Société : Témoignages glaçants sur les des­tinées du Vieux-Port

Mar­seille, 2026. Der­rière la carte postale du Vieux-Port se cache une réal­ité sociale dévas­ta­trice. Pour de nom­breuses mères céli­bataires, la survie n’est plus une ques­tion de fin de mois, mais une ques­tion d’heure en heure.

Le choix de l’im­pos­si­ble : La drogue ou le trot­toir

Le témoignage de mères isolées dans les quartiers pop­u­laires est sans appel. Sans aide de l’É­tat et face à une infla­tion galopante, cer­taines se retrou­vent pris­es au piège des réseaux de crim­i­nal­ité. « C’est la drogue ou le trot­toir pour nour­rir mes goss­es », lâche une jeune mère anonyme. La pré­car­ité extrême pousse ces femmes vers des solu­tions de dernier recours, là où les trafics et la pros­ti­tu­tion de survie devi­en­nent l’u­nique hori­zon.

Une jeunesse en perdi­tion

Cette sit­u­a­tion ne touche pas que les mères, elle emporte avec elle toute une généra­tion. Les enfants, témoins de cette déchéance sociale, sont les pre­mières cibles des recru­teurs des réseaux. À Mar­seille, le tis­su social se déchire, lais­sant des familles entières à la mer­ci de la “rue”. Les asso­ci­a­tions locales cri­ent au sec­ours, mais les moyens man­quent cru­elle­ment pour endiguer ce phénomène de paupéri­sa­tion.

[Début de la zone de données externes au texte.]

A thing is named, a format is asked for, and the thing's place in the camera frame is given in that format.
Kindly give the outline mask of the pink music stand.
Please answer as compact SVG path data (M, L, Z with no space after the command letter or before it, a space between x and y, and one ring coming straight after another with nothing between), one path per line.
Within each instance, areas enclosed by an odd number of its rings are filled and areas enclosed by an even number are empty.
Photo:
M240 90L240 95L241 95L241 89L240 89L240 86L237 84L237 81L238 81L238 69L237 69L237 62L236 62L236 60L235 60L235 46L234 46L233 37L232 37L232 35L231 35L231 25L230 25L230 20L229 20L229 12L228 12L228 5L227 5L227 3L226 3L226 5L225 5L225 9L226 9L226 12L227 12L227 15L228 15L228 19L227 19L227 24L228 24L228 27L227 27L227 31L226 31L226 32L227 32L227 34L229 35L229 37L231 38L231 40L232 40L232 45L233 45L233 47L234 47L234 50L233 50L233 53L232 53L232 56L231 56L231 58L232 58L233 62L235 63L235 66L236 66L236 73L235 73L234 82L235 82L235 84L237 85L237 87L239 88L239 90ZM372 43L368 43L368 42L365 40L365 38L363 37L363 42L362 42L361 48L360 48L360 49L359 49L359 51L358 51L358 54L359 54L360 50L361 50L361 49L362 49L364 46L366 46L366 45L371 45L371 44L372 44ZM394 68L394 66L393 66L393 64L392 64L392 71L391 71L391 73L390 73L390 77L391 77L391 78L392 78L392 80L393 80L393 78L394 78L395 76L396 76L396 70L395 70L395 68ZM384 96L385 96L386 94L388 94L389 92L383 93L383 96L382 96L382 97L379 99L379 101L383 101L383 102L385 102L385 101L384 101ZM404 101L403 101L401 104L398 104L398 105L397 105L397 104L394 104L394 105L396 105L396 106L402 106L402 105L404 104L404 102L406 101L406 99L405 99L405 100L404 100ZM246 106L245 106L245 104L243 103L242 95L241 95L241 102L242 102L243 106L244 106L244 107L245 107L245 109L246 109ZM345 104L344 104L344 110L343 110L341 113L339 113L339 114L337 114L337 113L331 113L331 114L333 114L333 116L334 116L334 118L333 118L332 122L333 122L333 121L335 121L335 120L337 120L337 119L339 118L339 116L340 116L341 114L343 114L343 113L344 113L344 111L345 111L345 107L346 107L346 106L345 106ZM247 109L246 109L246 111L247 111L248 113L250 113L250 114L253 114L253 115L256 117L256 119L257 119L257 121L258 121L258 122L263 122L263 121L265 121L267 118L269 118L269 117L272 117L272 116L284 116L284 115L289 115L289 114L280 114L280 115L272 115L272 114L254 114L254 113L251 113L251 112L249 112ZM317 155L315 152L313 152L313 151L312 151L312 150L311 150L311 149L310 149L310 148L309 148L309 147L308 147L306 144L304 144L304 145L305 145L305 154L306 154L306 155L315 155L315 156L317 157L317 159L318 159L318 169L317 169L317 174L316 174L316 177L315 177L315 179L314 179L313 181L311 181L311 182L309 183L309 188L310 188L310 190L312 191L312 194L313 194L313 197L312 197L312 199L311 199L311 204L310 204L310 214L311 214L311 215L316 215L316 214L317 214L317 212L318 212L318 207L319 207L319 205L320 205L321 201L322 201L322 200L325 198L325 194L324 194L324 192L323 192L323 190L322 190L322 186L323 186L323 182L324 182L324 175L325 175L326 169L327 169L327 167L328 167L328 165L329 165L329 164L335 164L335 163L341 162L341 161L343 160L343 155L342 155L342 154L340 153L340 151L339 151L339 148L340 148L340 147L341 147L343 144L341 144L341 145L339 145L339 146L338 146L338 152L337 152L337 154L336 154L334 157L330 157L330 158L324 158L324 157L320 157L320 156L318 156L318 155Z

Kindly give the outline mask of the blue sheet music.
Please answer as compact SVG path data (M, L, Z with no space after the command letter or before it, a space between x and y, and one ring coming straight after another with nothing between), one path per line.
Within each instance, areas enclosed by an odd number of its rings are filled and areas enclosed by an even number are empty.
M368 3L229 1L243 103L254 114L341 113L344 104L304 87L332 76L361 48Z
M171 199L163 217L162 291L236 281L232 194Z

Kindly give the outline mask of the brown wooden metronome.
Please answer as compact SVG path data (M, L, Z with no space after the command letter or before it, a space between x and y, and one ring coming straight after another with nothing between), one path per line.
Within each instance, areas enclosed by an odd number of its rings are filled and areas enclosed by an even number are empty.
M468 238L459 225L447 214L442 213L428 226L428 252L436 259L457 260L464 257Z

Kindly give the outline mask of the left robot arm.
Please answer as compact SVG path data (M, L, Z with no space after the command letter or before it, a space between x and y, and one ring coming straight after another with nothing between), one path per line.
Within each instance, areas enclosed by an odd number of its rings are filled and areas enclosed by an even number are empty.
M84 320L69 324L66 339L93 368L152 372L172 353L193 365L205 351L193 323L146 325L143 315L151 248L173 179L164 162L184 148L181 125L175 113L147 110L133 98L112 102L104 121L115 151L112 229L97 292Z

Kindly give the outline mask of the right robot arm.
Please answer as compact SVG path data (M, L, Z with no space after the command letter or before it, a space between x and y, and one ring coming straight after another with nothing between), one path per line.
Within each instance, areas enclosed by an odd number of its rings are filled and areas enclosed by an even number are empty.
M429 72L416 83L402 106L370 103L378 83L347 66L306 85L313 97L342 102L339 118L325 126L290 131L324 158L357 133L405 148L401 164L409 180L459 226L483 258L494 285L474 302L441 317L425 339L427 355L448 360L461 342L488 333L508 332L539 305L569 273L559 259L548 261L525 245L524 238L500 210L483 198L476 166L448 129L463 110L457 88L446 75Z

L’ur­gence d’une prise de con­science nationale

Ce reportage met en lumière une frac­ture ter­ri­to­ri­ale que l’on ne peut plus ignor­er. Mar­seille est le lab­o­ra­toire d’une crise sociale majeure qui néces­site une réponse poli­tique d’en­ver­gure. Au-delà des chiffres, ce sont des vies brisées et des dig­nités bafouées qui appel­lent à l’aide sur les pavés du Vieux-Port.